My most recent post on the subject talked about optimizing some of our most common queries by storing data in the index, to avoid having to retrieve full documents only to extract a few fields. We implement this solution as a result of guidance from Hibernating Rhinos, who believed that it would decrease the amount of memory churn on the server, because it would no longer need to constantly switch the set of documents currently in memory in order to answer incoming queries. Made sense to me, and they did some internal tests that showed that indexes that stored the indexed fields dramatically reduced the memory footprint of their test.

Alas, it didn’t really help.

Well, that might not be fair. It didn’t seem to help, but that may have been because it only removed one bottleneck in favour of another.

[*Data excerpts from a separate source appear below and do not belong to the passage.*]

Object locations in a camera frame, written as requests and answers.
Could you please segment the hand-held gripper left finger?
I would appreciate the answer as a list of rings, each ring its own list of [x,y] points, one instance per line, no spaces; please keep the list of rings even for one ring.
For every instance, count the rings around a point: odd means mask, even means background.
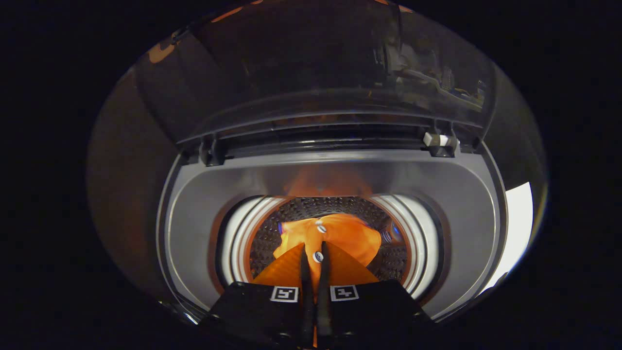
[[[248,350],[304,350],[314,345],[314,316],[311,271],[299,244],[251,283],[231,283],[199,328]]]

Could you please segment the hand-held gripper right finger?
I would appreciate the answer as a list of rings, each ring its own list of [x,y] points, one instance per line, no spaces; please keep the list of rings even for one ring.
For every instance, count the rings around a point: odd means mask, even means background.
[[[364,283],[370,272],[342,249],[322,243],[317,294],[320,349],[409,349],[436,323],[397,280]]]

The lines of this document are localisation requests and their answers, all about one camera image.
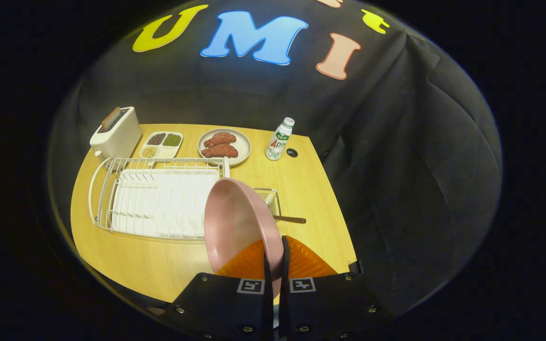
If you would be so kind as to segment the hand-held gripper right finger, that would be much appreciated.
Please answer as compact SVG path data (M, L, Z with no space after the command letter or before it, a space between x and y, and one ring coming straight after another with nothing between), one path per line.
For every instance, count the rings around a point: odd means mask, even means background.
M386 324L387 308L370 290L365 276L345 272L297 276L306 246L282 238L280 335L289 341L366 341L372 328Z

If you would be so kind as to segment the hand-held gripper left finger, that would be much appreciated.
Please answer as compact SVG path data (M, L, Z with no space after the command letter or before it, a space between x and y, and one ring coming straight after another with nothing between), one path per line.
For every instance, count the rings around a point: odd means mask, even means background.
M258 240L215 274L197 274L161 316L195 341L273 340L273 281Z

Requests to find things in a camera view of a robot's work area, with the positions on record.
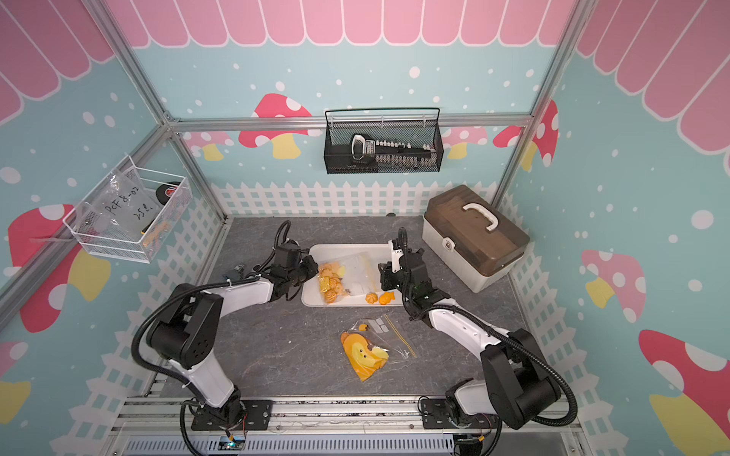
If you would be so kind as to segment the clear ziploc bag of cookies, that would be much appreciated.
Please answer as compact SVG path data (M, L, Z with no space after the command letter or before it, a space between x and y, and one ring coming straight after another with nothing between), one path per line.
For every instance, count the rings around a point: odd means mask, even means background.
M335 258L319 266L319 292L326 305L341 302L346 298L362 299L378 294L376 267L369 254L357 253Z

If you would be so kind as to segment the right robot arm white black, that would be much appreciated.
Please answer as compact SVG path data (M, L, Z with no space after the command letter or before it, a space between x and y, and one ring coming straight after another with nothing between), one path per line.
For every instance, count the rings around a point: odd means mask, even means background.
M481 362L481 381L467 379L445 394L447 414L456 425L477 415L495 416L512 429L530 421L560 428L576 420L575 393L547 363L530 332L496 327L433 286L424 251L410 247L405 228L389 245L391 260L378 265L383 290L399 291L410 320L450 336Z

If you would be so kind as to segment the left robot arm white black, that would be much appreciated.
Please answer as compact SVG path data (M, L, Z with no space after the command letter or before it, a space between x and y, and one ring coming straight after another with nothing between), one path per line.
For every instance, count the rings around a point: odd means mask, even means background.
M289 220L279 226L269 256L241 279L177 286L133 337L133 361L181 382L194 396L184 408L217 428L235 429L246 418L240 389L214 353L220 321L255 305L291 300L317 275L309 250L288 237L290 228Z

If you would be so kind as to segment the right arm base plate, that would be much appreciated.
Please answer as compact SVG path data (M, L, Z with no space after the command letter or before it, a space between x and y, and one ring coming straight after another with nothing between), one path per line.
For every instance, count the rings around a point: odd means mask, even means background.
M486 414L467 415L448 398L420 396L416 408L424 429L476 429L491 431L494 418Z

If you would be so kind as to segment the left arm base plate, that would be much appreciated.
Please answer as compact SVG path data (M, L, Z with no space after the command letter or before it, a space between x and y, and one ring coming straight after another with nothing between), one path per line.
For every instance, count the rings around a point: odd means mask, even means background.
M203 406L195 410L194 431L267 431L274 402L234 399L222 408Z

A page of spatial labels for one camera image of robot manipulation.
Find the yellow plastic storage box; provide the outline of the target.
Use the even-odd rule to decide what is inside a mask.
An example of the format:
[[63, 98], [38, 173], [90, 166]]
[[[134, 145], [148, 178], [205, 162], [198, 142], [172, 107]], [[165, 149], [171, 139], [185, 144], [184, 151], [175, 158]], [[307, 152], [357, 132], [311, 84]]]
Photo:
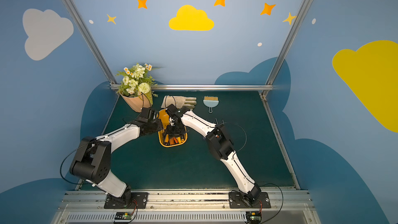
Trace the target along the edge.
[[161, 110], [161, 111], [159, 112], [159, 119], [162, 121], [163, 130], [158, 132], [158, 136], [159, 136], [159, 142], [160, 142], [160, 144], [161, 144], [163, 147], [171, 148], [171, 147], [175, 147], [175, 146], [182, 145], [182, 144], [184, 144], [184, 143], [187, 141], [187, 139], [188, 139], [188, 134], [187, 134], [187, 129], [186, 129], [186, 127], [185, 127], [186, 133], [185, 133], [185, 135], [184, 135], [184, 138], [180, 138], [180, 137], [178, 137], [178, 138], [169, 138], [168, 136], [164, 137], [164, 132], [165, 132], [165, 130], [166, 130], [167, 125], [168, 125], [169, 123], [178, 122], [177, 120], [176, 120], [176, 121], [173, 121], [173, 120], [169, 117], [169, 115], [166, 113], [166, 109]]

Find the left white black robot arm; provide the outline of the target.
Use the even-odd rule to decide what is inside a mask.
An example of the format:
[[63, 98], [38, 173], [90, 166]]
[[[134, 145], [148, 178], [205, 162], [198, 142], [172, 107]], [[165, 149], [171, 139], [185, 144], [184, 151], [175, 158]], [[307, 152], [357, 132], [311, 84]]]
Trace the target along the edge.
[[133, 121], [95, 138], [84, 138], [77, 149], [69, 172], [107, 193], [112, 200], [127, 205], [132, 201], [131, 188], [111, 172], [112, 153], [128, 142], [162, 130], [160, 120]]

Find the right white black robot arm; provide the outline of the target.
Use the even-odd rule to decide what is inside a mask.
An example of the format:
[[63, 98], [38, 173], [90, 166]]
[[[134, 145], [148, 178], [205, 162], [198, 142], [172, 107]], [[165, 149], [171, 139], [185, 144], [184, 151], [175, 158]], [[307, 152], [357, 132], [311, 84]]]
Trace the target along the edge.
[[170, 105], [166, 112], [174, 123], [192, 128], [205, 138], [212, 156], [227, 167], [243, 199], [247, 204], [253, 205], [260, 197], [261, 188], [240, 162], [225, 125], [211, 123], [186, 107], [175, 108], [174, 105]]

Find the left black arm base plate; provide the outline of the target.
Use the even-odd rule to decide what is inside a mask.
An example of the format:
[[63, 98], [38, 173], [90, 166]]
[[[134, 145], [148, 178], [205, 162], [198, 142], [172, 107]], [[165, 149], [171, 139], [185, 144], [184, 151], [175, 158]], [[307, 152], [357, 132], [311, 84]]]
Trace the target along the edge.
[[107, 195], [104, 209], [145, 209], [148, 201], [147, 192], [131, 192], [128, 191], [122, 197], [116, 198]]

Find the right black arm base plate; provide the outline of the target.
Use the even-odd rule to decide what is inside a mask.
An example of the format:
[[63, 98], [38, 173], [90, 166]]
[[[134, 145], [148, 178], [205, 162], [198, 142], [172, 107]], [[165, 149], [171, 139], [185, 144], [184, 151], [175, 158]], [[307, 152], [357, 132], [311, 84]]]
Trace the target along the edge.
[[250, 200], [242, 192], [232, 190], [228, 193], [230, 208], [271, 208], [271, 202], [267, 192], [261, 192], [259, 197], [254, 201]]

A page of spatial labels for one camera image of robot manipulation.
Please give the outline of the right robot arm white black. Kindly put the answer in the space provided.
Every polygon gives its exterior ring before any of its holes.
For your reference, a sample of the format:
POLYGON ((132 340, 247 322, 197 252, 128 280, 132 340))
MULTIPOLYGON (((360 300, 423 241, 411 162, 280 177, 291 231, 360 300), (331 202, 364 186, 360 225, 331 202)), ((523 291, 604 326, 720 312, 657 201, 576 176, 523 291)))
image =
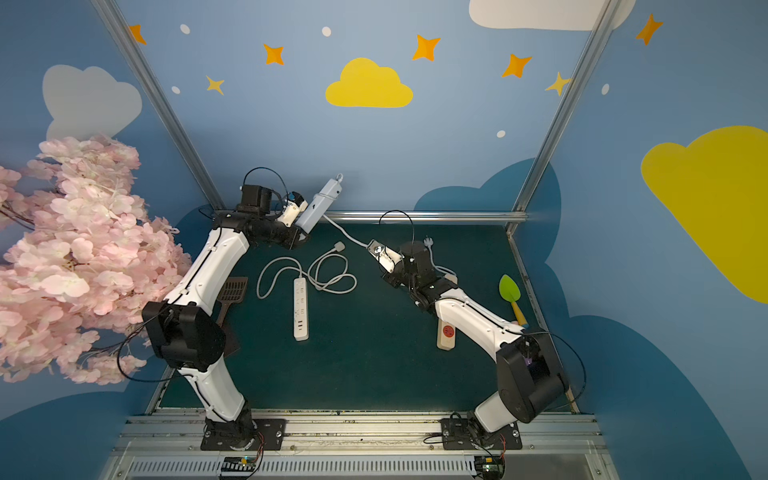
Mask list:
POLYGON ((529 332, 471 299, 438 272, 424 243, 411 241, 395 251, 371 242, 367 250, 388 284, 406 288, 417 307, 462 332, 494 361, 497 391, 470 415, 481 432, 495 433, 515 421, 530 423, 569 390, 551 336, 529 332))

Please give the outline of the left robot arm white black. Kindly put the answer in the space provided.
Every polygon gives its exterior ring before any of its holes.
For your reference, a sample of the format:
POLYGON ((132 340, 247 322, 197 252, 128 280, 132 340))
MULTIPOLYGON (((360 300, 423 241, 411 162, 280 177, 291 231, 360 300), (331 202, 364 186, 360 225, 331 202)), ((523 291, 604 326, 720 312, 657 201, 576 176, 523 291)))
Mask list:
POLYGON ((235 210, 214 217, 203 249, 180 283, 142 310, 155 356, 187 380, 205 409, 203 450, 255 448, 251 409, 228 372, 226 333, 212 314, 231 271, 252 244, 292 247, 303 234, 295 221, 306 200, 290 192, 278 198, 281 208, 274 211, 272 196, 265 187, 243 186, 235 210))

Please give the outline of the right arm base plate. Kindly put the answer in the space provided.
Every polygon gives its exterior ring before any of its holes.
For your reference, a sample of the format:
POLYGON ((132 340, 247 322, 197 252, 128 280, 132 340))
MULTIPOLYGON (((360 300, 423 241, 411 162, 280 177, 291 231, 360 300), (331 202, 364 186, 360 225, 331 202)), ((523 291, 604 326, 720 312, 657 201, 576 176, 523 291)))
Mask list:
POLYGON ((496 432, 486 431, 474 418, 457 416, 440 420, 442 446, 445 450, 521 450, 518 424, 505 425, 496 432))

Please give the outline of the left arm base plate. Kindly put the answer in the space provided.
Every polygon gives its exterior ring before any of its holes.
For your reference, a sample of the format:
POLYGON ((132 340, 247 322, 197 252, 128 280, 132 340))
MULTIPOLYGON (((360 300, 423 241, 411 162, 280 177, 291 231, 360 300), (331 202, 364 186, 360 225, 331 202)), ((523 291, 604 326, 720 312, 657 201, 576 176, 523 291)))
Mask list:
POLYGON ((253 419, 249 426, 242 422, 205 420, 202 451, 279 451, 286 427, 285 419, 253 419))

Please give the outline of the white power strip with cord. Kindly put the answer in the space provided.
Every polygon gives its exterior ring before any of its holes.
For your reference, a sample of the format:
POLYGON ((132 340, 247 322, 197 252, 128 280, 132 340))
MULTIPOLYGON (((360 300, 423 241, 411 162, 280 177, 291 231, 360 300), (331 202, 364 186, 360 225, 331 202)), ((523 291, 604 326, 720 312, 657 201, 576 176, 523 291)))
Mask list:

I deployed the changes to our production environment a few days ago, but the server is still using a huge amount of memory, still regularly dumping large chunks of memory and still causing periods of high latency while recovering from the memory dump.

Unfortunately, we’re on our own as far as additional optimizations go, as Hibernating Rhinos have withdrawn from the investigation. Considering the amount of time and money they’ve put into this particular issue, I completely understand their decision to politely request that we engage their consulting services in order to move forward with additional improvements. Their entire support team was extremely helpful and engaged whenever we talked to them, and they did manage to fix a few bugs on the way through, even if it was eventually decided that our issues were not the result of a bug, but simply because of our document and load profile.

What Now?

Its not all doom and gloom though, as the work on removing orphan/abandoned data is going well.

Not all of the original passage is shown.